На следующий день отправил новый ответ в Комиссию, а дня через два Сукин поздравил его с первою царскою милостью – снятием ножных желез. Вторая милость была посылка из дому: белье, любимый старый халат – тот самый, в котором он ходил в бабушкином доме, в желтой комнате, когда выздоравливал, – и распечатанная записка Мариньки:
«Мой друг, я здорова и столь благополучна, сколь возможно сие в моем положении. Береги и ты себя; ради бога, не предавайся отчаянию. Не думай, что я могу существовать без тебя. Одна смерть разорвет нашу связь. Я буду там, где ты. Помни, что я говорила тебе: моя жизнь от тебя зависит, как нитка от иголки; куда иголка, туда и нитка. Храни тебя Бог и Матерь Пречистая. Твоя навеки, княгиня Марья Голицына».
Еще дня через два повезли его на второй допрос в Комиссию. Ввели в ту же залу, с теми же обрядами.
– Показания Рылеева по некоторым пунктам несходны с вашими. Вам будет дана очная ставка, – сказал Чернышев и позвонил. Конвойные ввели Рылеева.
– Подтверждаете ли вы, Голицын, что в ночь накануне Четырнадцатого Рылеев сказал Каховскому, давая кинжал: «Убей царя»?
– Подтверждаю.
– А вы, Рылеев, что скажете?
– Я уже говорил вашему превосходительству, что согласен заранее со всем, что покажет Голицын. Я хорошенько не помню, что тогда говорил, но если он помнит, – значит, так и было… А вы, Голицын, помните?
– Помню, Рылеев, – сказал Голицын и поднял на него глаза.
Опять, как тогда, в Эрмитаже, – он и не он. Но негодованья, презренья теперь уже не было, а только жалость бесконечная: что с ним сделали? Исхудал, осунулся, как после тяжкой болезни или пытки. Но не это самое страшное, а безоблачная ясность, тихость лица, какая бывает у мертвых. «Ты его не знаешь: он лучше нас всех», – вспомнилось Голицыну.

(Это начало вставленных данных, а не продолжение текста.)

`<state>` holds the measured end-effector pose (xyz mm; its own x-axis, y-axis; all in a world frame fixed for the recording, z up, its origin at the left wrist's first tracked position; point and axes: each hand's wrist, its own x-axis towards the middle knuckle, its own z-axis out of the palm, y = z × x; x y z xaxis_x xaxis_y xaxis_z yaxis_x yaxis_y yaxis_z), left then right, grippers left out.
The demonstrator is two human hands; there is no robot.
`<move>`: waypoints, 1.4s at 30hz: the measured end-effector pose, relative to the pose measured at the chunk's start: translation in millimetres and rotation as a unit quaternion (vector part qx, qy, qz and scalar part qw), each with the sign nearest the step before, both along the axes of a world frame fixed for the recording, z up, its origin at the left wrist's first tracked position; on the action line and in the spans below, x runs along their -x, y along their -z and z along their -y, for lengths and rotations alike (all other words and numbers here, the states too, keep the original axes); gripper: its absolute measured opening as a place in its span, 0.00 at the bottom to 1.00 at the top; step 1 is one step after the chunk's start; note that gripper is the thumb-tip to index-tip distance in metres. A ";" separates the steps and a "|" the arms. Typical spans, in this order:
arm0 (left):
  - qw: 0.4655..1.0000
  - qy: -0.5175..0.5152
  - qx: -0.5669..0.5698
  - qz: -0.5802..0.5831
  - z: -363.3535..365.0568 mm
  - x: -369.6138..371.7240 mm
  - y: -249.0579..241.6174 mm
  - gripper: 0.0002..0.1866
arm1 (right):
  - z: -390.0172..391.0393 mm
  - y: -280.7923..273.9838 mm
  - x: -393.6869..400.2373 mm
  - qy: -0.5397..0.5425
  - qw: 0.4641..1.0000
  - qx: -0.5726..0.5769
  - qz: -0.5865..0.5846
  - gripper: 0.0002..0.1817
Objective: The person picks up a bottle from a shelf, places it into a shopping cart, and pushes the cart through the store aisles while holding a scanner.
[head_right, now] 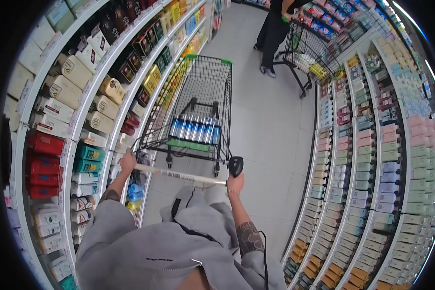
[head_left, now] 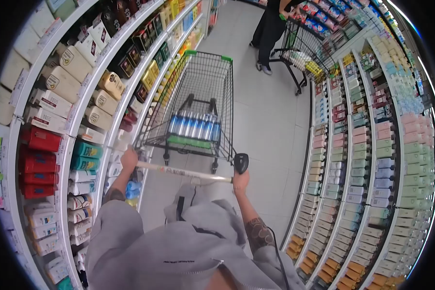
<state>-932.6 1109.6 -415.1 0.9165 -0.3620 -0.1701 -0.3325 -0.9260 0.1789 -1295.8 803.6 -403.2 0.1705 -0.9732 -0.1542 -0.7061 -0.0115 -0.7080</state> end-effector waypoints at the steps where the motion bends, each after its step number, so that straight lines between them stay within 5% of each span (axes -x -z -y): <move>1: 1.000 -0.013 -0.006 -0.002 12.6 -8.8 -4.8 0.14 | 8.5 -0.1 -10.5 0.006 1.000 -0.006 0.008 0.12; 7: 0.996 -0.065 0.054 0.026 75.6 -43.3 -12.8 0.15 | 57.1 13.0 -58.4 0.018 1.000 -0.007 -0.001 0.13; 10: 0.967 0.033 0.173 0.185 133.5 -28.0 -32.4 0.20 | 80.0 25.1 -78.0 0.032 0.999 -0.013 0.028 0.14; 14: 0.953 0.159 0.254 0.035 226.2 40.3 -44.9 0.15 | 110.2 33.0 -102.3 0.011 0.999 -0.014 0.044 0.15; 16: 0.962 0.069 0.197 -0.176 271.3 72.4 -50.4 0.11 | 129.1 26.5 -111.6 -0.040 0.999 -0.011 0.010 0.15; 17: 0.963 0.066 0.195 -0.172 282.6 83.7 -48.4 0.11 | 139.2 26.0 -117.2 -0.043 0.999 -0.014 0.014 0.15; 19: 0.963 0.200 0.177 0.038 307.7 101.4 -33.3 0.09 | 165.4 26.0 -124.6 -0.081 0.989 -0.090 0.086 0.17; 25: 0.962 0.224 0.103 0.114 342.8 65.2 -12.5 0.07 | 271.1 28.2 -115.3 -0.245 0.953 -0.118 0.129 0.17; 34: 0.972 0.195 0.077 0.110 387.0 24.8 -15.3 0.08 | 438.0 59.9 -45.5 -0.192 0.971 -0.101 -0.099 0.18; 42: 0.985 0.158 0.050 0.045 417.4 -8.3 -19.6 0.07 | 500.9 93.8 -28.0 -0.263 0.923 -0.155 -0.234 0.25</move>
<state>-924.4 692.2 -395.5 0.7649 -0.6427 -0.0432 -0.6202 -0.7529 0.2202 -1267.8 302.7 -497.0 0.4513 -0.6719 -0.5873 -0.8898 -0.2887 -0.3535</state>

– Итак, Рылеев, вы подговаривали Каховского?
– Подговаривал? Нет. Он сам решил, и я это знал. Но, может быть, без меня ничего бы не сделал. Я виноват больше, чем он, – ответил Рылеев и, помолчав, прибавил: – Ваше превосходительство, я не скрываю не только дел и слов моих, но и самых тайных помыслов. Мне часто приходило на ум, что для прочного введения нового порядка необходимо истребление всей царствующей фамилии. Я полагал, что убиение одного государя не только не произведет пользы, но, напротив, может быть пагубно для цели Общества, ибо разделит умы, составит партии, взволнует приверженцев августейшей фамилии, и все сие неминуемо породит войну междоусобную. С истреблением же всей фамилии поневоле все партии соединятся. Но, сколько могу припомнить, я никому не открывал сего, да и сам, наконец, обратился к прежней мысли, что участь царствующего дома вправе решить только Великий собор. За сим покорнейше прошу Комиссию не приписывать того упорству моему, что я всего ныне показанного не открыл прежде. Если что и скрывал, то щадя не столько себя, сколько других. Признаюсь чистосердечно: я сам себя почитаю главнейшим и, может быть, единственным виновником Четырнадцатого, ибо если бы с самого начала отказался участвовать, то никто бы не начал. Словом, если для блага России нужна казнь, то я один ее заслуживаю и молю Создателя, чтобы на мне все кончилось.